> _Task_
When you copy the listing, reproduce each line as it appears and omit every image.

> _Information provided_

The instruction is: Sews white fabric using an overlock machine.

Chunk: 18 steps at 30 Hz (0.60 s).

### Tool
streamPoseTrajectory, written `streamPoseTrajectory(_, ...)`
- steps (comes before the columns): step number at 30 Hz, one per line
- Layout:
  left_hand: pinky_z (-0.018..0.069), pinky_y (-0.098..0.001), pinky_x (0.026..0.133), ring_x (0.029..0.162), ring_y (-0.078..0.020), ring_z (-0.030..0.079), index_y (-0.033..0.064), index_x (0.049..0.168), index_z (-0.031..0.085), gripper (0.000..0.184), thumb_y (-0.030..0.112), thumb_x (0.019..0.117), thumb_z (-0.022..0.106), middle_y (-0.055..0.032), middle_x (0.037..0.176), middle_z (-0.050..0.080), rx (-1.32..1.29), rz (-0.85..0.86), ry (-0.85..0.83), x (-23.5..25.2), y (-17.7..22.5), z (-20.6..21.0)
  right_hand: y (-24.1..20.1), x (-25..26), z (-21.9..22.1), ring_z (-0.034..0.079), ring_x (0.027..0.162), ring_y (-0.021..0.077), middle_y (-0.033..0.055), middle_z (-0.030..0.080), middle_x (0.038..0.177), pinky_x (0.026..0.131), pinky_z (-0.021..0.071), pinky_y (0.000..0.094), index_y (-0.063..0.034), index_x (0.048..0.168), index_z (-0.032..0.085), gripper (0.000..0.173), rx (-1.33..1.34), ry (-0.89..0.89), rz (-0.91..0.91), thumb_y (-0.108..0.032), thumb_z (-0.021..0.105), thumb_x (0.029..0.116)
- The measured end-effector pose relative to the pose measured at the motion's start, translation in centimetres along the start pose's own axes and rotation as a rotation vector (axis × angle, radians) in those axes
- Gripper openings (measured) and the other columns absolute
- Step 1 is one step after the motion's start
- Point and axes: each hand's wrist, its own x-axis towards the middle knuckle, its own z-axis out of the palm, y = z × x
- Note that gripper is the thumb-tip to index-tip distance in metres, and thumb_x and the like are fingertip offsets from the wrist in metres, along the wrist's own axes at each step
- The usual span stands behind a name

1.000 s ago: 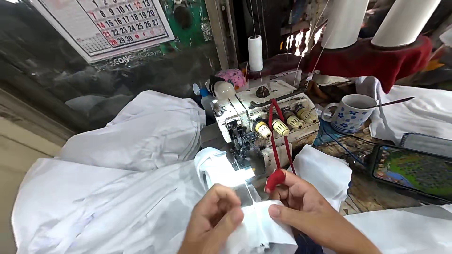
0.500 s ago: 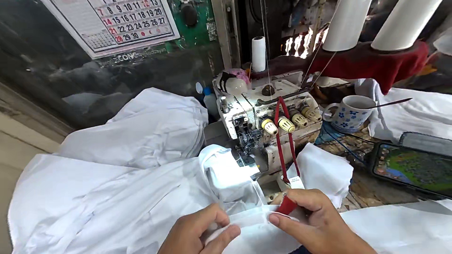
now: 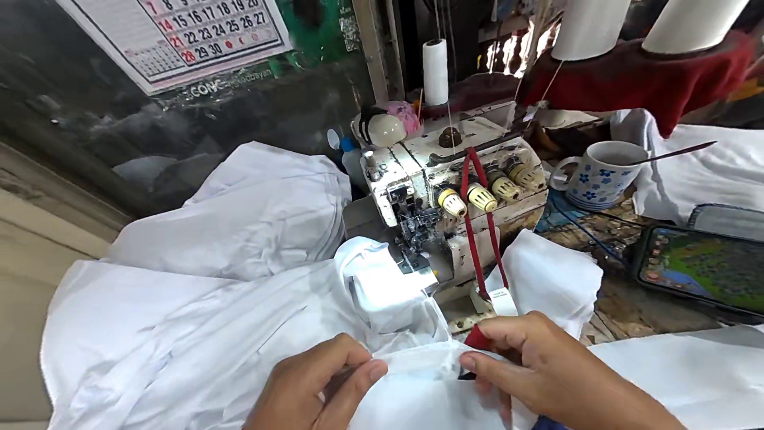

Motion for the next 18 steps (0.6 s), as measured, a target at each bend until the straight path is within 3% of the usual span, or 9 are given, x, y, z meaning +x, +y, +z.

> _Output of the exercise_
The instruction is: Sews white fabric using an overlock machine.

Chunk: 18 steps at 30 Hz (0.60 s).

### Tool
streamPoseTrajectory, written `streamPoseTrajectory(_, ...)`
- steps (comes before the columns): step number at 30 Hz, one per line
- Layout:
  left_hand: pinky_z (-0.018..0.069), pinky_y (-0.098..0.001), pinky_x (0.026..0.133), ring_x (0.029..0.162), ring_y (-0.078..0.020), ring_z (-0.030..0.079), index_y (-0.033..0.064), index_x (0.049..0.168), index_z (-0.031..0.085), gripper (0.000..0.184), thumb_y (-0.030..0.112), thumb_x (0.019..0.117), thumb_z (-0.022..0.106), middle_y (-0.055..0.032), middle_x (0.037..0.176), middle_z (-0.050..0.080), rx (-1.32..1.29), rz (-0.85..0.86), ry (-0.85..0.83), x (-23.5..25.2), y (-17.7..22.5), z (-20.6..21.0)
  right_hand: y (-24.1..20.1), x (-25..26), z (-21.9..22.1), ring_z (-0.034..0.079), ring_x (0.027..0.162), ring_y (-0.021..0.077), middle_y (-0.033..0.055), middle_z (-0.030..0.080), middle_x (0.038..0.177), pinky_x (0.026..0.131), pinky_z (-0.021..0.071), pinky_y (0.000..0.094), index_y (-0.063..0.034), index_x (0.048..0.168), index_z (-0.032..0.085), gripper (0.000..0.173), rx (-1.33..1.34), ry (-0.89..0.89), rz (-0.91..0.91), thumb_y (-0.108..0.032), thumb_z (-0.021..0.105), thumb_x (0.029..0.116)
- The measured end-effector pose relative to the pose measured at the motion's start, translation in centimetres along the start pose's own axes and rotation as a rotation vector (axis × angle, radians) in those axes
- Gripper openings (measured) and the other columns absolute
- Step 1 is one step after the motion's start
- Point and axes: each hand's wrist, its own x-axis towards the middle knuckle, its own z-axis out of the palm, y = z × x
- Note that gripper is the thumb-tip to index-tip distance in metres, and thumb_x and the like are fingertip offsets from the wrist in metres, along the wrist's own axes at each step
- The usual span stands behind a name

1.000 s ago: 
0.500 s ago: 
now: 

Motion for the next 18 steps (0.6 s), as measured, a target at each bend until the straight path is within 3% of the usual span, or 9 are given, x, y, z meaning +x, +y, +z.

No further answer is needed.